Host regulation and release of parasitism-specific proteins in the system Toxoneuron nigriceps-Heliothis virescens

The braconid wasp Toxoneuron nigriceps induced qualitative and quantitative changes in the protein composition of the moth Heliothis virescens host hemolymph. Total protein concentration was found to be higher in parasitized host 4 days after parasitism as compared to control hosts, mainly due to changes in a particular group of proteins. Host proteins with a molecular mass of 173 and 72 kDa were found in higher levels in the hemolymph of parasitized larvae as control hosts approached pupation, while an 80 kDa peptide was found in reduced concentration in the hemolymph of parasitized hosts.
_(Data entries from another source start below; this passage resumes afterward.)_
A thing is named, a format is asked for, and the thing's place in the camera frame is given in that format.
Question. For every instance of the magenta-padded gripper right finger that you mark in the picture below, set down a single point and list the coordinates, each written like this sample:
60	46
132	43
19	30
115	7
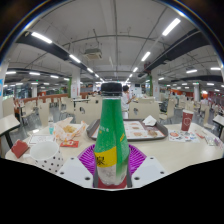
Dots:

Levels of these three peptides were maintained throughout parasitoid development, while two of them (173 and 72 kDa) were cleared from the host hemolymph close to pupation. Besides the regulation of host proteins, three parasitism-specific proteins (PSPs) were released into the host hemolymph. Two of them (PSP1-MW = 116 kDa, pI = 6.3; PSP2-MW = 114 kDa, pI = 6.2) first appeared in the hemolymph of parasitized hosts soon after pupation of control host and increased in concentration as the parasitoid developed. The third PSP (PSP3-MW = 56 kDa, pI = 5.8) was produced towards the end of parasitoid larval development, close to parasitoid egression. Database searches based on the amino acid composition and amino terminal sequence of PSP1 and PSP2 did not produce any significant matches, while PSP3 was identified as a putative chitinase. Incubation of host derived tissues, parasitoid larvae and teratocytes in 35S conditioned media suggested PSPs were a product of teratocytes. The role of the regulation of host proteins and release of PSPs by teratocytes for the successful development of T. nigriceps are discussed.